- Exercise goal:
Exactly as they appear, reproduce the lines from the one holding "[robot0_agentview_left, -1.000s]" through the last line of the material below.
::: Source data :::
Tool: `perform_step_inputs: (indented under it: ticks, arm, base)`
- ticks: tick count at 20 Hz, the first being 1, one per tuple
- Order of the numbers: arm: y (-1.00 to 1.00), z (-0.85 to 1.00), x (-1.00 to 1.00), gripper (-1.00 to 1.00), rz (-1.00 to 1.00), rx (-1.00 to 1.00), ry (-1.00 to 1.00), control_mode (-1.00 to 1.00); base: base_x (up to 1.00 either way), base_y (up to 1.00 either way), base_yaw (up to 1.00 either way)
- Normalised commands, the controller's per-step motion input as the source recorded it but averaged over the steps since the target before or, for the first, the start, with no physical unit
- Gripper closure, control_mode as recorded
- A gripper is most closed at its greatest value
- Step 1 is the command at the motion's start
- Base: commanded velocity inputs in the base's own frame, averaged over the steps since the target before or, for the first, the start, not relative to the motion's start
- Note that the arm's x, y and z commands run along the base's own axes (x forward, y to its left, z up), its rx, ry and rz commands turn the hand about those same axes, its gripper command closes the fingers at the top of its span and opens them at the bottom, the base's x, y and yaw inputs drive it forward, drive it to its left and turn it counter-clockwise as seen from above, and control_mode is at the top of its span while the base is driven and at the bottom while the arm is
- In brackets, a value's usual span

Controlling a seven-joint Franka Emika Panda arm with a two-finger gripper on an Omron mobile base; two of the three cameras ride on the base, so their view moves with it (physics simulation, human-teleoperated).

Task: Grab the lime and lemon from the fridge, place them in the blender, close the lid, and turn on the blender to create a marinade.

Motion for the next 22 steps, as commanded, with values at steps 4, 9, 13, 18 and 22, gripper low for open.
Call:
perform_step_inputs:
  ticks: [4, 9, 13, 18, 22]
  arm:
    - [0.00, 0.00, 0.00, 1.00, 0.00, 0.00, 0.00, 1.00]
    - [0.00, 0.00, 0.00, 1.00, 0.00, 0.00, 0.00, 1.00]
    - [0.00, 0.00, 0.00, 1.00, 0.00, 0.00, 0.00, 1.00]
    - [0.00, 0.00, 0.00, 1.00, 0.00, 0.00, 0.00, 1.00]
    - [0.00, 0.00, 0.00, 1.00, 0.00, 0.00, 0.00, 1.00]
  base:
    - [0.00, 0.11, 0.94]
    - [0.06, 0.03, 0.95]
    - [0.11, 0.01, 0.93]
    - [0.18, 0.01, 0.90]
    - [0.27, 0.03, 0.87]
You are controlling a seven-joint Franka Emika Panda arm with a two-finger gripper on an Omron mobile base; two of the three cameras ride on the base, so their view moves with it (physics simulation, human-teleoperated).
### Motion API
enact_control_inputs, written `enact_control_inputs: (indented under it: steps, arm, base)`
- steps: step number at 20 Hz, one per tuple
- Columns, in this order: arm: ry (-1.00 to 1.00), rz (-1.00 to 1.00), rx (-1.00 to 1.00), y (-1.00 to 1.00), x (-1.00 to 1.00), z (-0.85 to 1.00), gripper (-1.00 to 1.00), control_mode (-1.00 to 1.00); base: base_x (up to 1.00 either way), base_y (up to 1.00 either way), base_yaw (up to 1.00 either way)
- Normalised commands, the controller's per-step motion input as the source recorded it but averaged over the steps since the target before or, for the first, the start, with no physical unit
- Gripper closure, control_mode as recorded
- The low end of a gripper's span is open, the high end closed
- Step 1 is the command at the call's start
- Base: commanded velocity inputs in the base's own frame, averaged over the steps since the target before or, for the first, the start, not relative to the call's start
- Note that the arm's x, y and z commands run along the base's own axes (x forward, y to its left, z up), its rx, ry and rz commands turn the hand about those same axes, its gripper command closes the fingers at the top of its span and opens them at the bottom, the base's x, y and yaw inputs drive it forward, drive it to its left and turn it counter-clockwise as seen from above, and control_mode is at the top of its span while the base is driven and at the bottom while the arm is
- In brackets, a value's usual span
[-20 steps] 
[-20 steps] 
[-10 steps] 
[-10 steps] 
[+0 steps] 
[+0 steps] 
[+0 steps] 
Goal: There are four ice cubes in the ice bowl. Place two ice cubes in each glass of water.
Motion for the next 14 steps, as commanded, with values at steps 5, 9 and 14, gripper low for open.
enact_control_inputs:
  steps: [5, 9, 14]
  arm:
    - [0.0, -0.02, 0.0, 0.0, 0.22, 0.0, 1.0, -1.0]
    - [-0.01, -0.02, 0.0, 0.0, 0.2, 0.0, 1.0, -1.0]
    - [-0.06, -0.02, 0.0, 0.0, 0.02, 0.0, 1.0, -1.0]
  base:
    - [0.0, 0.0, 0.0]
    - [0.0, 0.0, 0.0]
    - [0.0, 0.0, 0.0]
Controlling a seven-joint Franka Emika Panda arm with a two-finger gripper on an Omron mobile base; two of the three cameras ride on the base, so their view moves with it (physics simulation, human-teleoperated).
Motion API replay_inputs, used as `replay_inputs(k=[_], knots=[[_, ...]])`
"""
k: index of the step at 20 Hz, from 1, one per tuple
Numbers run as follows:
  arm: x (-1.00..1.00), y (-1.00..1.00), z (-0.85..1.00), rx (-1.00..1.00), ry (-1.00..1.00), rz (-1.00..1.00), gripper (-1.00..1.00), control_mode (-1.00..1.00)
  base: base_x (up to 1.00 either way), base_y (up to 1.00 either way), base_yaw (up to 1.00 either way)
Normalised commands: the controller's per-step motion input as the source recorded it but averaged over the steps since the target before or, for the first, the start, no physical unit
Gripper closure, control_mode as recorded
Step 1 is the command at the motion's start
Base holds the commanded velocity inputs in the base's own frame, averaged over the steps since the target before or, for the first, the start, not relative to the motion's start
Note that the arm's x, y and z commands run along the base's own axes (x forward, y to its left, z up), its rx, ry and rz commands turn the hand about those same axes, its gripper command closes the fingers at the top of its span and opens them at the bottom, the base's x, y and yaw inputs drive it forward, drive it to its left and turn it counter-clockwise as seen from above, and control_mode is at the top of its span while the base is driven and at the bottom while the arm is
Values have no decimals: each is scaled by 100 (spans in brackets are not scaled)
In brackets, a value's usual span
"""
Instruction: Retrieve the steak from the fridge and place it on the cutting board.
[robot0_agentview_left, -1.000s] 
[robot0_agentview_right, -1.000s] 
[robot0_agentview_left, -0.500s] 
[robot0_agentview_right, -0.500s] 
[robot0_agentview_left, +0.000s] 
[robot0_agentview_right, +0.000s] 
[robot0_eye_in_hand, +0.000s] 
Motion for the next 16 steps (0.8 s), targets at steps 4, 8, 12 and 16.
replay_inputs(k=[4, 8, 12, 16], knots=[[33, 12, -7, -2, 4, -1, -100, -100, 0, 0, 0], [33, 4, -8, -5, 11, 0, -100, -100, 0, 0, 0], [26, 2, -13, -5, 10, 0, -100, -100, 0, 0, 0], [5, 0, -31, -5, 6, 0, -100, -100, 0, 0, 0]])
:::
- Task solution:
[robot0_agentview_left, -1.000s] 
[robot0_agentview_right, -1.000s] 
[robot0_agentview_left, -0.500s] 
[robot0_agentview_right, -0.500s] 
[robot0_agentview_left, +0.000s] 
[robot0_agentview_right, +0.000s] 
[robot0_eye_in_hand, +0.000s] 
Motion for the next 16 steps (0.8 s), targets at steps 4, 8, 12 and 16.
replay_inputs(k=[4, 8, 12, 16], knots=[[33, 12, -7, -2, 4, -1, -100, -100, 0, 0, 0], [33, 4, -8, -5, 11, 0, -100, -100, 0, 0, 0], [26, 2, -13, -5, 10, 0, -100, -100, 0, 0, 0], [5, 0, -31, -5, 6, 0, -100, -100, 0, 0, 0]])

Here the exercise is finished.